The mystery writers he dissed:

E. C. Bentley. "flat-footed."

Raymond Chandler. "...I would succumb more often to his ingenious impostures, if the style were not so sadly meretricious..."

G. K. Chesterton. "self-satisfied criminologist . . .a jolly Catholic priest."

Agatha Christie. "... nobody could promise Agatha immortality as a novelist." (never mind that Christie dedicated a book to him) 

• Edgar Allan Poe. "...Heaven knows why nobody in Paris caught sight of the ape [from "The Murders in the Rue Morgue"] during all that excitement, though it was wandering paw-loose for days and must have felt pretty hungry and thirsty."

Dorothy L. Sayers.  "Dorothy Sayers . . . will . . . sink without a trace; she clearly has no belief in her outrageous drawing-room charades..."

Graves's crystal ball seems to have been cloudy, given how seriously he missed the mark on Chandler, Christie, and Sayers, and Jepson is hardly a household name in the present day.

Wednesday, February 09, 2011

Tuesday, February 08, 2011

Behind the scenes of Alfred Hitchcock's Foreign Correspondent.

Herbert Marshall in
Foreign Correspondent
The Wisconsin Center for Film and Theatre Research provides an online glimpse of its large file on the making of Alfred Hitchcock's Foreign Correspondent (1940). Apparently Hitchcock was unhappy with leading man Joel McCrea (he had wanted Gary Cooper). The photos include one of John Wayne visiting McCrea on set.

Monday, February 07, 2011

"Perry Mason: A TV Milestone" on From the Bookshelf.

Raymond Burr as
Erle Stanley Gardner's
master attorney
University of Delaware's Thomas Leitch, author of Perry Mason and long associated with Kirkus, discusses the 1957–66 TV program on KUSP's From the Bookshelf with Gary Shapiro, comparing it to The Defenders (with E. G. Marshall) and providing insights on its appeal.

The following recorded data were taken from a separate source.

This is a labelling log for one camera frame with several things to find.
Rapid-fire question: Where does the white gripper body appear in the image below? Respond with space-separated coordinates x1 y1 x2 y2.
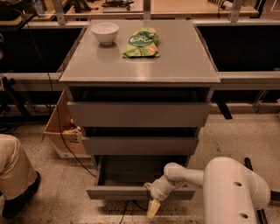
148 176 176 201

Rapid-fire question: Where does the green snack bag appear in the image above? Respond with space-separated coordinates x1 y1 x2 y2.
122 27 160 58

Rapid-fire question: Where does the beige trouser leg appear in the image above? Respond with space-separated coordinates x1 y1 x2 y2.
0 134 38 200

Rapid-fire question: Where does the black metal stand leg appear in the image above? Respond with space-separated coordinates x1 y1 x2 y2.
244 157 280 224

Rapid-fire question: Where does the black floor cable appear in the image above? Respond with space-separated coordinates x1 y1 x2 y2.
11 8 150 224

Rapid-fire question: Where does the grey drawer cabinet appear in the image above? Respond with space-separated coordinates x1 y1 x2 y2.
59 19 221 165

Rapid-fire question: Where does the black shoe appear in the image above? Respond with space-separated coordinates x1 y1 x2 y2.
2 171 41 219

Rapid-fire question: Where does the grey top drawer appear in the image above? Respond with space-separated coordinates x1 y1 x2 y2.
67 101 211 128

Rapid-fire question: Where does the cardboard box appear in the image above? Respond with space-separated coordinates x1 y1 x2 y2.
44 92 88 158

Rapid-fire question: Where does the grey middle drawer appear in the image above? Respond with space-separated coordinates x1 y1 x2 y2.
82 136 198 155

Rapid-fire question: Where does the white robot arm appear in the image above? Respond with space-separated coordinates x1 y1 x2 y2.
145 157 271 224

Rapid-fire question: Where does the grey bottom drawer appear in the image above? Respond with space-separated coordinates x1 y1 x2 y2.
87 155 189 200

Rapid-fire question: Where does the white ceramic bowl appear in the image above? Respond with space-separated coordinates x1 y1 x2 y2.
91 22 119 45

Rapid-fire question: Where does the grey drawer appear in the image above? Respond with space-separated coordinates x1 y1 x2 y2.
67 101 211 128
87 155 189 200
82 136 198 155

Thursday, February 03, 2011

Unlikely Mystery Fan #2: Winston Churchill.

Part of a series on unexpected individuals who enjoy or enjoyed mystery-related works and authors.

Winston Churchill,
n.d. Library of Congress
Prints and Photographs
Division
Perhaps not surprisingly for someone who later broke out of a Boer prison camp, the future British prime minister was fond of the works of H. Rider Haggard, reading King Solomon's Mines several times. As Carlo D'Este reports in Warlord: A Life of Winston Churchill at War 1874–1945 (10), Haggard met with Churchill in 1888, expressing apprehension about the prospect: "I hope he will not put me through a cross-examination about my unworthy productions." Apparently it was such a meeting, but Haggard sent Churchill a copy of Allan Quatermain afterward.

Another reported Churchill favorite: Treasure Island by Robert Louis Stevenson.

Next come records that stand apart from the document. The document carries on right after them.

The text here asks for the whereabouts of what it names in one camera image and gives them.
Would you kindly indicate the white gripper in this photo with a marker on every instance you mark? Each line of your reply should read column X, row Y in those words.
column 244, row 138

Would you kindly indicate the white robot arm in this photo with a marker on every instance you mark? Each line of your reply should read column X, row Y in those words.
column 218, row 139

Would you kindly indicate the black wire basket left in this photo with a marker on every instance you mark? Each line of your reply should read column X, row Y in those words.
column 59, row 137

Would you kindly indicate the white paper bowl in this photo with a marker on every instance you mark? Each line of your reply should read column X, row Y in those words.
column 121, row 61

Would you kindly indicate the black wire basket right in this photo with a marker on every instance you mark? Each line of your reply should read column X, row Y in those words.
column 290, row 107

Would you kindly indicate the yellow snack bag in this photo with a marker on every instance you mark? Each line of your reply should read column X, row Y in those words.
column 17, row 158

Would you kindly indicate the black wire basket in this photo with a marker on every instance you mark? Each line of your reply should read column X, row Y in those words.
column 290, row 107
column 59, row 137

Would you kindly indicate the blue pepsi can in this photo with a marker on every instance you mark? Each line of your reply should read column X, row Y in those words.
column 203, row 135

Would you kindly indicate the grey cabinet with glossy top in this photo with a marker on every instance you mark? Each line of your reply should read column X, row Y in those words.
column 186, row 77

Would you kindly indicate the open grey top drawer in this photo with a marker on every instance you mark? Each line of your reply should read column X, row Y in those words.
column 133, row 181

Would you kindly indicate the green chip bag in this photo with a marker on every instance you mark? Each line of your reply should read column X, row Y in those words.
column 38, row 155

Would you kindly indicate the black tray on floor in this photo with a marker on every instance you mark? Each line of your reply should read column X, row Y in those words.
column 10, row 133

Wednesday, February 02, 2011

C. J. Box on Montana Public Radio.

Montana Public Radio's The Write Question program featured C. J. Box discussing his mystery Nowhere to Run.

Tuesday, February 01, 2011

G. K. Chesterton this week on BBC Radio 7.

Alec Guinness in
Father Brown (1954)
Short stories featuring G. K. Chesterton's wise priest Father Brown are on tap this week on BBC Radio 7, including "The Blue Cross," "The Queer Feet," "The Eye of Apollo," "The Invisible Man," and "The Honor of Israel Gow." Go here for the schedule or to listen; most episodes can be heard online for a week after broadcast.